All these events that propelled the GameStop bubble could stimulate much more.

“I think to some extent, this movement of the Reddit herd will continue,” said Jason Reed, a finance professor at the University of Notre Dame. “We’ve already started to see the move to other stocks and assets, such as AMC, Blackberry and Silver, gaining considerable momentum.”

As GameStop shares crashed on February 2, many Reddit users claimed to keep their shares or even buy more, writing that there was no loss until they settled.

Source: Reddit

More people who invest are positive, but only if they act so wisely, experts say.

Those who buy shares based on social media posts, for example, often take risks with money they can’t afford to lose, Egan said.

“One of the biggest concerns is newer investors who see a ‘hot’ stock, but don’t fully understand the ramifications of investing in it,” he said. “Many retail investors could lose their shirts.”

Fotak said he read about a recent law graduate who said he was pleased with his victories on GameStop.

“Now he could afford to pay off his student loans,” Fotak said. “Yes, a lot of greed is at stake here.

“But there is also great despair,” he added. “I really hope it sold out right away.”

Less shorted?

Hedge funds that shorted GameStop suffered huge losses as the Reddit package of day traders bought the stock in bulk, raising its price.
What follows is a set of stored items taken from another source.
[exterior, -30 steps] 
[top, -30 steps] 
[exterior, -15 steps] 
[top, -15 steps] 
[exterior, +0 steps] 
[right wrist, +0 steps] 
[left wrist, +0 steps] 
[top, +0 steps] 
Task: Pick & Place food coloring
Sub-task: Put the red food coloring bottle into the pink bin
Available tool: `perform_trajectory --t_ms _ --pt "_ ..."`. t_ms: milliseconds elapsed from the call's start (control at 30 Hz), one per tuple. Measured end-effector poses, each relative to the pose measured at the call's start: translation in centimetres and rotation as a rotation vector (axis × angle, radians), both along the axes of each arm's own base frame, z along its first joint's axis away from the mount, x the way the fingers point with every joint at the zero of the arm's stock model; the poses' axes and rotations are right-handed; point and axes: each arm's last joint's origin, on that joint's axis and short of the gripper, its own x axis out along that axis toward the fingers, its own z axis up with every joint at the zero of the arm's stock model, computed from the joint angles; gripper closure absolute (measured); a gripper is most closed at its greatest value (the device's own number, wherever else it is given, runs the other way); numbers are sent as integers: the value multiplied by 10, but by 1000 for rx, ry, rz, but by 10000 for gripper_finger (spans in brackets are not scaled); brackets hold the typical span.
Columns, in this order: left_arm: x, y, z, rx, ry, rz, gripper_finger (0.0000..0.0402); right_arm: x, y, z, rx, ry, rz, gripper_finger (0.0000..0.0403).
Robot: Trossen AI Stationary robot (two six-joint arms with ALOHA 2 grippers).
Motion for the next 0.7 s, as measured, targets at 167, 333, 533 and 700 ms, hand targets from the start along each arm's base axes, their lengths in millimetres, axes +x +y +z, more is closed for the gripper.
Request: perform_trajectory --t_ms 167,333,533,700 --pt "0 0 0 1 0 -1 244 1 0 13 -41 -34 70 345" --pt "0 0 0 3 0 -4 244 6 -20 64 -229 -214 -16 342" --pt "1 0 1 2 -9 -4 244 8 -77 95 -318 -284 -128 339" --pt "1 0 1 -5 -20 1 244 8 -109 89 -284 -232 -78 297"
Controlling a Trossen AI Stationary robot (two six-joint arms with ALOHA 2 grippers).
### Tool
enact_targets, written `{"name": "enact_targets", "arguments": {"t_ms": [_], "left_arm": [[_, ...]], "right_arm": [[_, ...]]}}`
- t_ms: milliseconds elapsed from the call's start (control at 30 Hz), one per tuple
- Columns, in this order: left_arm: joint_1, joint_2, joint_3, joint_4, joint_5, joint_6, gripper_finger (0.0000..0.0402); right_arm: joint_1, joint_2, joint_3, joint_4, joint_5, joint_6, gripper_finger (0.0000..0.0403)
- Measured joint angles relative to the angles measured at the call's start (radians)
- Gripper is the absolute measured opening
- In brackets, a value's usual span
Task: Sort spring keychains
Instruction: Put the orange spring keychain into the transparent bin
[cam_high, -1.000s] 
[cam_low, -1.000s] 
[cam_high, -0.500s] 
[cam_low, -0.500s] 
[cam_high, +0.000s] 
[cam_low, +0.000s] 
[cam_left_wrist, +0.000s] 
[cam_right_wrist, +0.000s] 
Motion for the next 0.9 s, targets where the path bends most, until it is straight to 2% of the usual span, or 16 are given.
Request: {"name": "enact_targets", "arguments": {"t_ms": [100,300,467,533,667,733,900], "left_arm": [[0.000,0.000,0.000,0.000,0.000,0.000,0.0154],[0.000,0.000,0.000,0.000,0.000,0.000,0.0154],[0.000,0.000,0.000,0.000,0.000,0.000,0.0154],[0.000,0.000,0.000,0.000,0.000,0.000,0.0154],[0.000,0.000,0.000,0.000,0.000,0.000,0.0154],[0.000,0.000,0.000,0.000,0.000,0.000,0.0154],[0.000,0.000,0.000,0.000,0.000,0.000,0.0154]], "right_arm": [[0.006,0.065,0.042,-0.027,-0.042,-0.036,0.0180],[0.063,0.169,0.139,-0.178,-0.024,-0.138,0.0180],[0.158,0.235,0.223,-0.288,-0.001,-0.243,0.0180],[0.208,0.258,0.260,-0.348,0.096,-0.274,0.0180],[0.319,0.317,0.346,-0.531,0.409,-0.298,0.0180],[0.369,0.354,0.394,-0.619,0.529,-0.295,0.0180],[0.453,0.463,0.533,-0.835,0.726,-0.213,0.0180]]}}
Melvin Capital, for example, lost more than 50% in January.

These failures could make other investors more contemptuous about short-circuiting or betting against stocks, experts say.

“After seeing a few other funds taken out of the field on the bars in these short positions, hedge fund managers will be much more cautious about the actions they will be willing to shorten,” Sekera said.

Less shortening means a less healthy market, Fotak said.

Bubbles tend to be less common in countries where short sellers are less restricted, he said. This is because the pessimism of short sellers can balance some of the optimism about a particular sector or stock.

“And in this climate, with market valuations at record levels, we need the opposing views of short sellers more than ever,” Fotak added.

Another advantage of short sellers is that they often expose serious problems to companies that other investors and regulators have missed, Fotak said.

“Because they are looking for companies that are overrated, they are always looking for fraud,” he said, adding that he often publishes research on companies’ bad practices.

So it’s unfortunate that the GameStop disaster could reduce power, Fotak said.

“To the extent that it delays the release of negative information, we all suffer from a less efficient market,” he said.